1-07: Methylation by a unique α-class N4-Cytosine methyltransfersase is required for DNA transformation of Caldicellulosiruptor bescii DSM6725: use for construction of mutants that affect biomass utilization

Tuesday, May 1, 2012
Napoleon Ballroom C-D, 3rd fl (Sheraton New Orleans)
Janet Westpheling, Daehwan Chung, MinSeok Cha, Joel Farkas and Estefania Olivar, Genetics, University of Georgia, Athens, GA, and BioEnergy Science Center, Biosciences Division of DOE, Oak Ridge National Laboratory, Oak Ridge, TN
Thermophilic organisms offer special advantages for the conversion of lignocellulosic biomass to biofuels and bioproducts. The use of these complex substrates often requires pretreatment, involving exposure to acid or base at high temperature and the addition of hydrolytic enzymes that partially digest the plant cell walls. Enymatic pretreatment is expensive and often prohibitive for the production of low value commodity products. Members of the Gram-positive bacterial genus Caldicellulosiruptor are anaerobic thermophiles with optimum growth temperatures between 65 °C to 78 °C and are the most thermophilic cellulolytic organisms known. C. bescii is capable of using both unpretreated switchgrass and populous for growth.

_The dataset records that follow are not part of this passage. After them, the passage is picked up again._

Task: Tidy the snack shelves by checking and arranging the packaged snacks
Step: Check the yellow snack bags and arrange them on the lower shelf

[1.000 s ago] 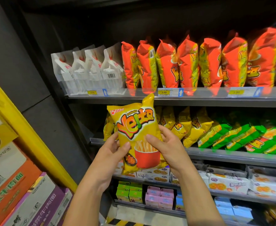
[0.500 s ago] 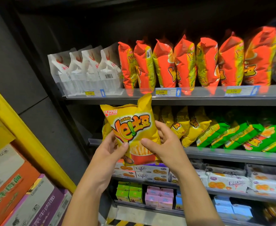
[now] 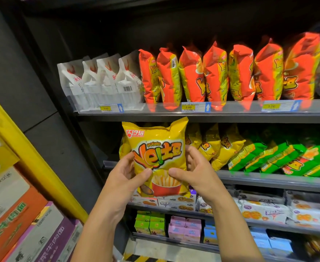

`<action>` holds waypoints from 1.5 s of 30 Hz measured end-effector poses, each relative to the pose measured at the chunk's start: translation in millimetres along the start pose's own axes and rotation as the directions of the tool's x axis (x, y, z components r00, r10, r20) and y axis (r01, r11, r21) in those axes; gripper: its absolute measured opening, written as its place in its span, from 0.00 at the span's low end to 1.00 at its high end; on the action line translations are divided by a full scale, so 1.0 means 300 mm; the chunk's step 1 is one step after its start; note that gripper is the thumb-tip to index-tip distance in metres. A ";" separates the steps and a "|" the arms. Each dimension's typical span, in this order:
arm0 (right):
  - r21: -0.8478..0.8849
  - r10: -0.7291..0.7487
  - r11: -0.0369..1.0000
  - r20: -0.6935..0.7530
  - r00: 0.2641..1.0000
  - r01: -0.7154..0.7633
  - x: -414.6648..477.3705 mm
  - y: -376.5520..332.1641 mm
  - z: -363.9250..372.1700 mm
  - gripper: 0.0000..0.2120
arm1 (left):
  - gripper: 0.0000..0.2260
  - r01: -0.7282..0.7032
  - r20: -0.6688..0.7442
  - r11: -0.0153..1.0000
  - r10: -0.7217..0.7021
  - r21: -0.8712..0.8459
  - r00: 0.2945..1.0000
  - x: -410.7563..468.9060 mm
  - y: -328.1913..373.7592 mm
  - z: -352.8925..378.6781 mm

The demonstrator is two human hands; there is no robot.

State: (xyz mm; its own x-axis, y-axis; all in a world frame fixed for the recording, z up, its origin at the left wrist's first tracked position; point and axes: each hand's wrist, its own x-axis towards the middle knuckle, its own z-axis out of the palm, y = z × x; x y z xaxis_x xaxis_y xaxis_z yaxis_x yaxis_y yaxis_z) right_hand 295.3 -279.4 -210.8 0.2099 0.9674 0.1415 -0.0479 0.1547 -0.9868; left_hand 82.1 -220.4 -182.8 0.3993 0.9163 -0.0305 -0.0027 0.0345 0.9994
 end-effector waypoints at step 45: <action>0.079 0.169 0.982 0.066 0.983 -0.174 0.037 0.037 0.130 0.25 | 0.26 0.096 0.070 0.979 -0.085 -0.180 0.994 -0.002 -0.077 -0.081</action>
State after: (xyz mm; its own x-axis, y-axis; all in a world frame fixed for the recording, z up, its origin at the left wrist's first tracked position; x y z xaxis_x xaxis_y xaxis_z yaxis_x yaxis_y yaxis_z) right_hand 259.1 -259.1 -217.1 0.1339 0.9907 -0.0224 -0.1611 -0.0005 -0.9869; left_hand 59.6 -212.0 -206.4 0.4611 0.8800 -0.1139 -0.1292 0.1936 0.9725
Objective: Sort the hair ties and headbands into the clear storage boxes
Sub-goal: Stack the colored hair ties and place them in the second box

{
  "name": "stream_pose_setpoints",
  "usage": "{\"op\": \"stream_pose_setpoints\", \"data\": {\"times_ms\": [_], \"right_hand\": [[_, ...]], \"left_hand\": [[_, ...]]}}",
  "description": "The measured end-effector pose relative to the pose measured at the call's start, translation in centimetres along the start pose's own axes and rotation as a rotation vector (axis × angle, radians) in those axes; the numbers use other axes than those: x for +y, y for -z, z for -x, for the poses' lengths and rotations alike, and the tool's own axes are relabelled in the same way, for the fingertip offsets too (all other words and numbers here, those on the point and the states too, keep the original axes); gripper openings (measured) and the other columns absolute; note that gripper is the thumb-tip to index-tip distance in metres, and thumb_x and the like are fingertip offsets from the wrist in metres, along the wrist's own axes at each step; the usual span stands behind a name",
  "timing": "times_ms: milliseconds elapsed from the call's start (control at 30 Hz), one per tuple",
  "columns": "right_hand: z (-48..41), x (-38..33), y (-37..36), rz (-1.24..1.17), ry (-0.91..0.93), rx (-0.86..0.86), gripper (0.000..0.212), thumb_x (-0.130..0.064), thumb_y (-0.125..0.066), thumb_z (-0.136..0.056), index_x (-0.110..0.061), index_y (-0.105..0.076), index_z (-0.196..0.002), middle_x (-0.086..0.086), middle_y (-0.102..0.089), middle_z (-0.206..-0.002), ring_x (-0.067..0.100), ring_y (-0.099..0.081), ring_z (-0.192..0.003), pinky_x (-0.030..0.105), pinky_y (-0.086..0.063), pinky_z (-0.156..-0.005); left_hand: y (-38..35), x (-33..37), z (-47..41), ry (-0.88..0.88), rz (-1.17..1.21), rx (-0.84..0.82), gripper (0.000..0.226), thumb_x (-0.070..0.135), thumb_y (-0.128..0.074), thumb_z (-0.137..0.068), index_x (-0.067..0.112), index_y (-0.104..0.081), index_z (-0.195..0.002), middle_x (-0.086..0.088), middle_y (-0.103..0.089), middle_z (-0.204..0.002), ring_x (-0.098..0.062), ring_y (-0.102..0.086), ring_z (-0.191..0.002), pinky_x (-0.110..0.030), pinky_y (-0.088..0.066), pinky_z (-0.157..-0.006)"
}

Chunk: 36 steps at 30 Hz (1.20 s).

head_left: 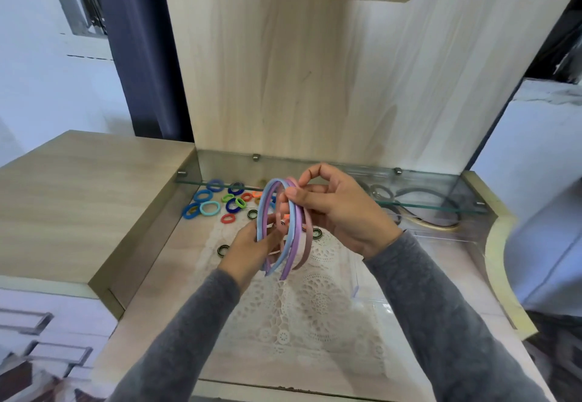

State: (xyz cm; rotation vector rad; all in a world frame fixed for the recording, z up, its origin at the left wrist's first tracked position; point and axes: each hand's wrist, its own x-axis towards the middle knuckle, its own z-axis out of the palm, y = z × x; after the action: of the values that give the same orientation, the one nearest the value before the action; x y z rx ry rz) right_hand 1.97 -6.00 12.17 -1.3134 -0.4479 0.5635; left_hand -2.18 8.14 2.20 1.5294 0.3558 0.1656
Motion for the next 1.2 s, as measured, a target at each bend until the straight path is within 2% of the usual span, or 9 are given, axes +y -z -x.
{"op": "stream_pose_setpoints", "data": {"times_ms": [133, 300, 400, 567, 733, 800, 867, 1000, 1200], "right_hand": [[1.0, -0.6, 2.1, -0.031, 0.036, 0.049, 0.019, 0.003, -0.063, -0.082, -0.008, -0.049, -0.088, 0.018, -0.07, -0.08, 0.023, -0.07, -0.069, 0.03, -0.057, -0.057], [2.6, -1.1, 5.0, -0.033, 0.049, 0.132, 0.016, 0.004, -0.061, -0.084, -0.007, -0.05, -0.082, 0.018, -0.068, -0.08, 0.022, -0.069, -0.066, 0.026, -0.054, -0.054], [3.9, -1.3, 7.6, -0.03, 0.05, 0.184, 0.014, 0.003, -0.06, -0.084, -0.007, -0.051, -0.08, 0.018, -0.068, -0.078, 0.021, -0.069, -0.066, 0.026, -0.054, -0.055], [6.0, -1.3, 12.1, -0.02, 0.052, 0.272, 0.012, 0.003, -0.058, -0.084, -0.006, -0.052, -0.081, 0.017, -0.068, -0.076, 0.024, -0.07, -0.07, 0.028, -0.057, -0.06], [7.7, 0.0, 16.5, 0.038, 0.057, 0.334, 0.012, -0.001, -0.061, -0.08, -0.006, -0.051, -0.083, 0.015, -0.069, -0.077, 0.022, -0.069, -0.071, 0.029, -0.056, -0.061], [8.2, 1.0, 17.8, 0.059, 0.06, 0.353, 0.016, -0.003, -0.063, -0.077, -0.007, -0.049, -0.083, 0.015, -0.068, -0.079, 0.024, -0.068, -0.073, 0.032, -0.057, -0.063], [8.8, 2.2, 19.1, 0.067, 0.073, 0.37, 0.018, 0.0, -0.061, -0.081, -0.009, -0.046, -0.084, 0.015, -0.067, -0.08, 0.027, -0.068, -0.075, 0.036, -0.057, -0.066], [9.7, 4.1, 20.9, 0.125, 0.073, 0.418, 0.022, 0.005, -0.057, -0.087, -0.01, -0.042, -0.09, 0.02, -0.067, -0.082, 0.033, -0.068, -0.081, 0.042, -0.057, -0.071], [9.7, 5.6, 22.3, 0.361, -0.056, 0.482, 0.02, 0.0, -0.06, -0.088, -0.01, -0.046, -0.098, 0.009, -0.073, -0.079, 0.022, -0.068, -0.074, 0.04, -0.056, -0.074]], "left_hand": [[-1.9, 0.2, -0.5, -0.007, -0.019, -0.024, 0.015, 0.02, -0.051, -0.098, 0.022, -0.065, -0.092, -0.009, -0.071, -0.089, -0.024, -0.064, -0.082, -0.043, -0.054, -0.082], [-4.6, 0.1, -1.2, -0.112, -0.127, -0.041, 0.02, 0.017, -0.043, -0.101, 0.011, -0.059, -0.091, -0.011, -0.053, -0.072, -0.011, -0.05, -0.048, -0.022, -0.045, -0.047], [-7.1, 0.1, -1.6, -0.15, -0.148, -0.036, 0.011, 0.018, -0.046, -0.099, 0.013, -0.053, -0.093, -0.009, -0.049, -0.07, -0.012, -0.045, -0.046, -0.021, -0.042, -0.043], [-10.4, 0.2, -2.1, -0.231, -0.186, -0.072, 0.01, 0.012, -0.048, -0.095, 0.022, -0.051, -0.093, -0.006, -0.052, -0.07, -0.016, -0.047, -0.051, -0.031, -0.045, -0.047], [-12.7, 0.2, -3.1, -0.393, -0.353, -0.105, 0.01, 0.015, -0.048, -0.096, 0.023, -0.053, -0.097, -0.003, -0.062, -0.083, -0.022, -0.054, -0.056, -0.03, -0.049, -0.047], [-13.4, -0.1, -3.6, -0.483, -0.429, -0.108, 0.009, 0.017, -0.049, -0.097, 0.023, -0.054, -0.101, 0.003, -0.059, -0.082, -0.021, -0.055, -0.061, -0.037, -0.051, -0.053], [-14.2, -0.7, -4.1, -0.585, -0.488, -0.123, 0.011, 0.018, -0.049, -0.097, 0.024, -0.055, -0.103, 0.01, -0.055, -0.083, -0.014, -0.053, -0.067, -0.035, -0.049, -0.059], [-15.2, -1.9, -5.0, -0.74, -0.542, -0.149, 0.016, 0.012, -0.051, -0.095, 0.02, -0.058, -0.107, 0.02, -0.045, -0.097, -0.017, -0.059, -0.082, -0.034, -0.051, -0.077], [-15.6, -3.1, -6.1, -0.811, -0.57, -0.22, 0.022, 0.013, -0.057, -0.093, 0.013, -0.062, -0.115, 0.012, -0.046, -0.104, -0.016, -0.059, -0.085, -0.041, -0.055, -0.077]]}}
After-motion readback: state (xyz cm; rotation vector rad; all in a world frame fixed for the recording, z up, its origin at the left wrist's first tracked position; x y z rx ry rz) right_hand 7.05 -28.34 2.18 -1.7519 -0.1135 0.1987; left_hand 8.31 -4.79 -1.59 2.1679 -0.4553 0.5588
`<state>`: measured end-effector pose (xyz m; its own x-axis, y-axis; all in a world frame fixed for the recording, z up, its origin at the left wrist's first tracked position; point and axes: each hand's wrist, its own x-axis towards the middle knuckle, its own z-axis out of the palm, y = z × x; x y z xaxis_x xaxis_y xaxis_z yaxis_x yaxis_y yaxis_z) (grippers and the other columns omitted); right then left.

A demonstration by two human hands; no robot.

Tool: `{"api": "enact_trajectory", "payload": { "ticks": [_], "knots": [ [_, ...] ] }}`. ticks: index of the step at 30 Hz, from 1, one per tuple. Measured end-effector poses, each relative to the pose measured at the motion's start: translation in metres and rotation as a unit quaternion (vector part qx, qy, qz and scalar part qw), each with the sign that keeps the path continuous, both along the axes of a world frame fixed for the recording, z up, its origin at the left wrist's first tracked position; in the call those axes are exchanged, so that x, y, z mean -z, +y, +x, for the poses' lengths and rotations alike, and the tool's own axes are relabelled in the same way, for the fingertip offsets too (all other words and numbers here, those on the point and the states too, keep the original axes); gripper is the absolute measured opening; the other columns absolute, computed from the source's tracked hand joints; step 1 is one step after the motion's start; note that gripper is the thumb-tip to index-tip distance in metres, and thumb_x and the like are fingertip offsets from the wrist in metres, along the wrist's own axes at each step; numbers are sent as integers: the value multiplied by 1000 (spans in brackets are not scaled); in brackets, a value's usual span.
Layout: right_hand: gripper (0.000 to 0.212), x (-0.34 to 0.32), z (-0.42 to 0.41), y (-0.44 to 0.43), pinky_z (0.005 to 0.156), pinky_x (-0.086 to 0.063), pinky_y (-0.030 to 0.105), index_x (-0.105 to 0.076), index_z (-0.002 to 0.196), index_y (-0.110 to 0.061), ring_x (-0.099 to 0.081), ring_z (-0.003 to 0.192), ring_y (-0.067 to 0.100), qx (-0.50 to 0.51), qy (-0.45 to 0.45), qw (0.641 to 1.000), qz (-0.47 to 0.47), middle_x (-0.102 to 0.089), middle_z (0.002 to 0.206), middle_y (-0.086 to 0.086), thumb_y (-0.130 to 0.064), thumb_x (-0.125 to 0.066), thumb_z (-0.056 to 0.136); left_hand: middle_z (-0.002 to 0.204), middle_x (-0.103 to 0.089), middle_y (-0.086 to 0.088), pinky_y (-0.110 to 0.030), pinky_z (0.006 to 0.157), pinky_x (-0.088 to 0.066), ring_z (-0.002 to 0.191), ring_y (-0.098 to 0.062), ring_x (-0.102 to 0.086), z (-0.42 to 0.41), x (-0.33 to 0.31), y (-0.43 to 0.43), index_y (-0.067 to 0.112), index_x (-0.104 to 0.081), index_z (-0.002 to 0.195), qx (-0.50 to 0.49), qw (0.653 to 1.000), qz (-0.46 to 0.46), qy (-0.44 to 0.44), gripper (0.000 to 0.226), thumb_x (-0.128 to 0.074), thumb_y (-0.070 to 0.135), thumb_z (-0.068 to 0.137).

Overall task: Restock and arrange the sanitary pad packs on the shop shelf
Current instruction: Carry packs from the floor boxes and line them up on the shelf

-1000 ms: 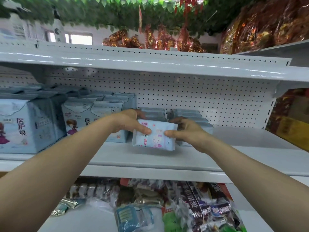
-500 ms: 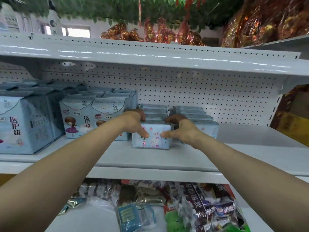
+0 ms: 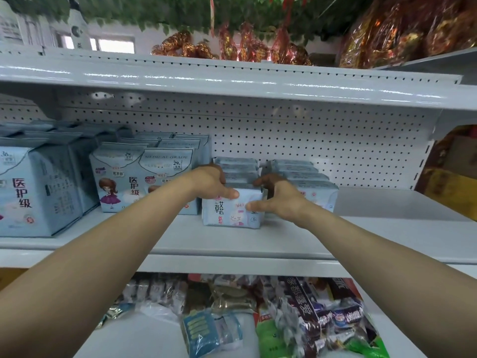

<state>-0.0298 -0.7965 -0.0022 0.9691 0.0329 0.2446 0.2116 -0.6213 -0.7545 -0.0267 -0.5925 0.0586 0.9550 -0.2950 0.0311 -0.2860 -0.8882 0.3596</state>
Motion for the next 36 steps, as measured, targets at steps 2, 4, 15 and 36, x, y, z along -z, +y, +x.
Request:
{"api": "enact_trajectory", "payload": {
  "ticks": [2,4,15,36],
  "knots": [
    [61,1,0,1,91,-55,43,-59,117,-26,-63,101,25,7,-2,1000,-10,-65,114,6,-29,-94,66,136,-55,-5,-31,101,-46,123,-23,-53,0,2,-2,10,-54,136,-1,1000,-7,-5,62,-68,49,90],
    [62,1,-1,3,92,-55,43,-58,119,-27,-64,102,23,14,-4,1000,-26,-65,114,3,-32,-93,67,137,-53,-5,-29,96,-45,123,-22,-53,-1,5,-3,12,-51,138,-1,1000,-10,-15,62,-67,49,90],
    [61,-38,-39,-12,94,-52,35,-57,131,-19,-62,108,21,57,-27,992,-111,-66,118,1,-42,-83,80,131,-56,-7,-35,78,-58,90,-22,-62,-24,3,-12,20,-51,138,-9,985,-126,-118,61,-78,33,85],
    [76,-78,-304,-244,107,-40,41,-40,150,-23,-36,138,29,148,-106,912,-367,-44,148,8,-38,-77,86,147,-39,-13,-41,109,-36,137,-31,-34,-249,9,-241,14,-43,144,3,967,-153,-204,64,-74,19,88]
  ]
}}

The ability to genetically manipulate these organisms is a prerequisite for engineering them for use in conversion of these complex substrates to products of interest. Here we report the first example of DNA transformation of a member of this genus, C. bescii. We show that restriction of DNA is a major barrier to transformation and that methylation of heterologous DNA with a unique α-class N4-Cytosine methyltransfersase is required for DNA transformation. We have used this genetic system to generate deletions of genes predicted to be involved in biomass utilization and identified a cluster of genes that encode pectinase enzymes that play an important role in biomass utilization.